- _Aim of the exercise_
Search the entries for the word "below" and return every line where it is found.

##### Dataset entries

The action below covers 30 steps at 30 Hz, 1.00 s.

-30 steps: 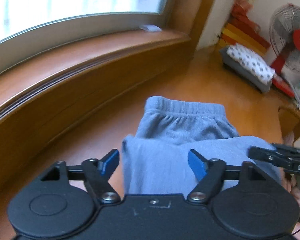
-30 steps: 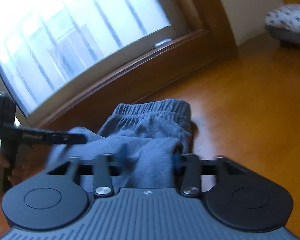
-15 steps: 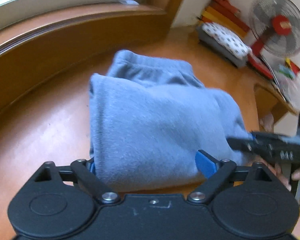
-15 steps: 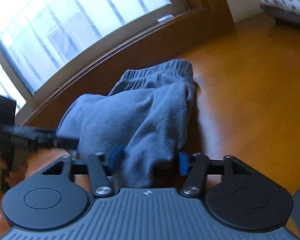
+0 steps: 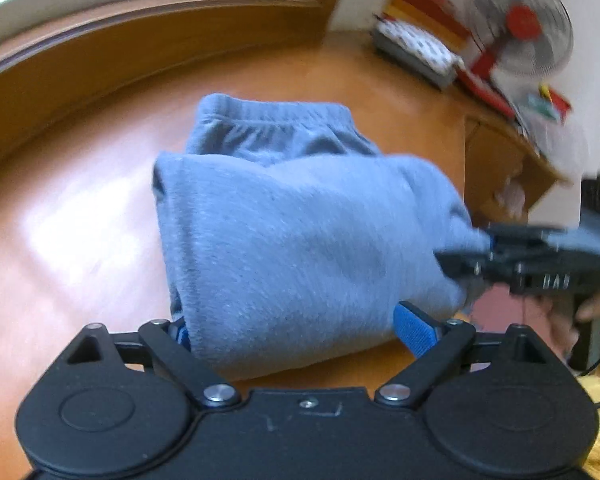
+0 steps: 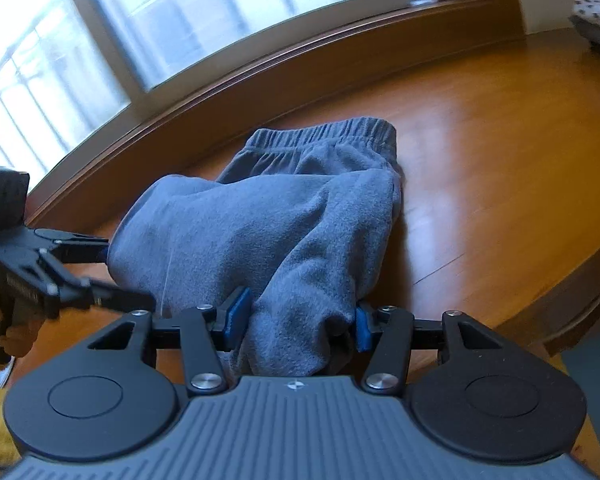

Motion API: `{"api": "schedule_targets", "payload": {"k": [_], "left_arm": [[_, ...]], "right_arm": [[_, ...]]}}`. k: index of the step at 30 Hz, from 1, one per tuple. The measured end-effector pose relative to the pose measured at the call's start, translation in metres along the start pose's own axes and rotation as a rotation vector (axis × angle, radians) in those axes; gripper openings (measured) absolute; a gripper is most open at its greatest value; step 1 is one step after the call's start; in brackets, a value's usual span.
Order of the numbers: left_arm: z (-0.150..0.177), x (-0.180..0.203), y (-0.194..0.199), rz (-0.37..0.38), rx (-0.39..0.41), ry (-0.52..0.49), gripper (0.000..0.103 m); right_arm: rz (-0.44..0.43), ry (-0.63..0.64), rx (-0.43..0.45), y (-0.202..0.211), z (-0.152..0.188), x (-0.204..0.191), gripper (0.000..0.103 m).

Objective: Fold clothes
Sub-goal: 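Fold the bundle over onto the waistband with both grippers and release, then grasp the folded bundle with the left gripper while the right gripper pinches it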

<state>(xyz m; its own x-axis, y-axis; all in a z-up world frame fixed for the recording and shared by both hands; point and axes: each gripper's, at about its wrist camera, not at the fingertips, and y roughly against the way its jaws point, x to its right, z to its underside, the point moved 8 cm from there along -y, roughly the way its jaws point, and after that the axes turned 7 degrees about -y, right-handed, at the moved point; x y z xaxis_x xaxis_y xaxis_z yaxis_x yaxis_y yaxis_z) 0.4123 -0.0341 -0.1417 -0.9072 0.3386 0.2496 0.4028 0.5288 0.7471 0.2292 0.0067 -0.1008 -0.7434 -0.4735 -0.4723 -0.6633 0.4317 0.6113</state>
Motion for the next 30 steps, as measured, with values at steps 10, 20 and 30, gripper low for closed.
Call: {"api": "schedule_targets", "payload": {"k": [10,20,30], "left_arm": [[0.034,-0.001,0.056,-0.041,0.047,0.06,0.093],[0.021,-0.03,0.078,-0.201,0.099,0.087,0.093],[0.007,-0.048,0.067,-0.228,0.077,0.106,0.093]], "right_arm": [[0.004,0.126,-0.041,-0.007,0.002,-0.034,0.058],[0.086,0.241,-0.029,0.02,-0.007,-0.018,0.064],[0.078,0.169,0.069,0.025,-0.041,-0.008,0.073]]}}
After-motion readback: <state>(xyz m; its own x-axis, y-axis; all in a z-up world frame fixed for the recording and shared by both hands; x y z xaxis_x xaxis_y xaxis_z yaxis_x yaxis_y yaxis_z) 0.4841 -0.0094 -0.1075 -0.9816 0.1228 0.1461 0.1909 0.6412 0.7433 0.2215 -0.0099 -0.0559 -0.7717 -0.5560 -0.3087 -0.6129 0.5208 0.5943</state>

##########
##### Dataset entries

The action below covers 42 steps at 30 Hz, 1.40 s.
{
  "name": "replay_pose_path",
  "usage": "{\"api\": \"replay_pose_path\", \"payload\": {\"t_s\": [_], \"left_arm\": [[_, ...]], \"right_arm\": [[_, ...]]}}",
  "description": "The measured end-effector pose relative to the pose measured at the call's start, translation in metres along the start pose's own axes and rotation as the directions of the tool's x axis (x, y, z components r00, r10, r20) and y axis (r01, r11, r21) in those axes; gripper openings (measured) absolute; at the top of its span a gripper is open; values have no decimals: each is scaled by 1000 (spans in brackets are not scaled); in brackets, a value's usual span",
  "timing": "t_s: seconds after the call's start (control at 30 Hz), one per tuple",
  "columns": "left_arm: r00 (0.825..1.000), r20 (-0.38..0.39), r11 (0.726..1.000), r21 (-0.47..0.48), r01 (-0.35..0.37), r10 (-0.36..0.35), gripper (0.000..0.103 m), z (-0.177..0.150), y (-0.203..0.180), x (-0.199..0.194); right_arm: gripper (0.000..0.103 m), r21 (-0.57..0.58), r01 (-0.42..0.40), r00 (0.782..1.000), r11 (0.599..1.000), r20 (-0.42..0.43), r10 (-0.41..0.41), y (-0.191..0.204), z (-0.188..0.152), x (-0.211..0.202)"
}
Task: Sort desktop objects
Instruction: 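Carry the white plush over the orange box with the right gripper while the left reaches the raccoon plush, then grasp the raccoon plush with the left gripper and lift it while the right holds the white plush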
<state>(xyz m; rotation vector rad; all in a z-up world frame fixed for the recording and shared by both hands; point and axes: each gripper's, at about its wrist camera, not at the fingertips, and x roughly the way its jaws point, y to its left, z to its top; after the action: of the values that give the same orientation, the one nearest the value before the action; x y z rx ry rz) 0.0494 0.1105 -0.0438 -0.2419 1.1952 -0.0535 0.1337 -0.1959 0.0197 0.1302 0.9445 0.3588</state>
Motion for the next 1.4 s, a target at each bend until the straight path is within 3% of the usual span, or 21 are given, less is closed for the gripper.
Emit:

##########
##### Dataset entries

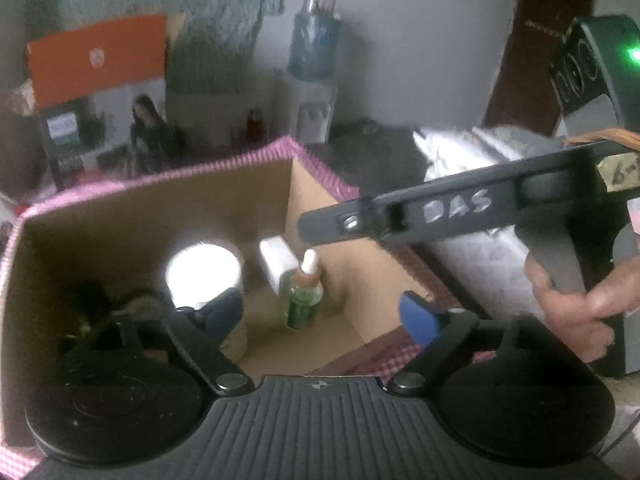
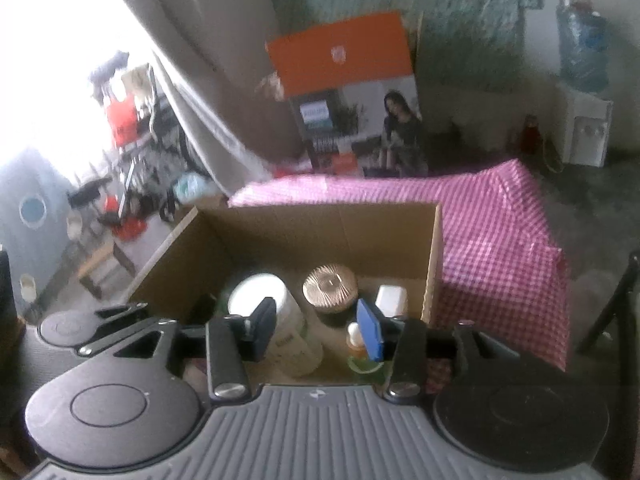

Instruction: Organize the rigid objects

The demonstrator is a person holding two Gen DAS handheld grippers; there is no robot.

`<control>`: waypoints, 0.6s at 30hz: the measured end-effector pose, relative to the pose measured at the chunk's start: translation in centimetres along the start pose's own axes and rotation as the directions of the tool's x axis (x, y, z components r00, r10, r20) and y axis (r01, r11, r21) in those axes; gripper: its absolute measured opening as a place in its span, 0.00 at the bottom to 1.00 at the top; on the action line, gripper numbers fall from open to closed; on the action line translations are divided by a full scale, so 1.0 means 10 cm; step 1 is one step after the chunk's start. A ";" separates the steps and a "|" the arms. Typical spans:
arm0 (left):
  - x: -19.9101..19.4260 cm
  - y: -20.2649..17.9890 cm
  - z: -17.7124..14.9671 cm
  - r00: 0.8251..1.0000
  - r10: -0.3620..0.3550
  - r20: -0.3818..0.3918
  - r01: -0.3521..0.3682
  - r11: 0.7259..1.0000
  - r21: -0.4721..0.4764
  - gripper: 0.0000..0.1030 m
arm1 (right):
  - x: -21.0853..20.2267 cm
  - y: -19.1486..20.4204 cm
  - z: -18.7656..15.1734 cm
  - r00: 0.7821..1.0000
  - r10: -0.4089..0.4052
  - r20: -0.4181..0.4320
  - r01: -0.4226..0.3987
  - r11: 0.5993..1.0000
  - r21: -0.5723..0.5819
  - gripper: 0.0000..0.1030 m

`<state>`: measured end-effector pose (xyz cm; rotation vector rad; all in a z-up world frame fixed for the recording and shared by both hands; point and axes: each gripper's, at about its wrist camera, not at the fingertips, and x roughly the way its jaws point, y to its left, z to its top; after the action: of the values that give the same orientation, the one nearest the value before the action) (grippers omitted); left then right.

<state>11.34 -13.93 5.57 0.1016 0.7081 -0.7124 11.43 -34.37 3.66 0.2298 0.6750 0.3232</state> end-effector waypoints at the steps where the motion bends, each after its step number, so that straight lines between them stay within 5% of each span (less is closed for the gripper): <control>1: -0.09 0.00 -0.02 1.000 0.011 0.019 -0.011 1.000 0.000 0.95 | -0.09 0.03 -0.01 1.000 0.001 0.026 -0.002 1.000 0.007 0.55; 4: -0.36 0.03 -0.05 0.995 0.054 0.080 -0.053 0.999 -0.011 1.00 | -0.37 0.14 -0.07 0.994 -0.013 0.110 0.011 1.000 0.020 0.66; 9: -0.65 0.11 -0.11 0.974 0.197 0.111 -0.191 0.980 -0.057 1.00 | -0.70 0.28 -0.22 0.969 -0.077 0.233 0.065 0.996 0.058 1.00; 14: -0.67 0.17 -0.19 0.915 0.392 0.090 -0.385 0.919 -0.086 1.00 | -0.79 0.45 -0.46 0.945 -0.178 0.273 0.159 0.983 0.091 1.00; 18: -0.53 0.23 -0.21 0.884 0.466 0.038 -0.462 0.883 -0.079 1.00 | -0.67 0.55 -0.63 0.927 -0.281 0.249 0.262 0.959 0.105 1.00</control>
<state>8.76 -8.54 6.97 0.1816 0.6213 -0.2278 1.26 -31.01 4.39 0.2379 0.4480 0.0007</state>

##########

- _Your response_
The action below covers 30 steps at 30 Hz, 1.00 s.
The action below covers 42 steps at 30 Hz, 1.40 s.

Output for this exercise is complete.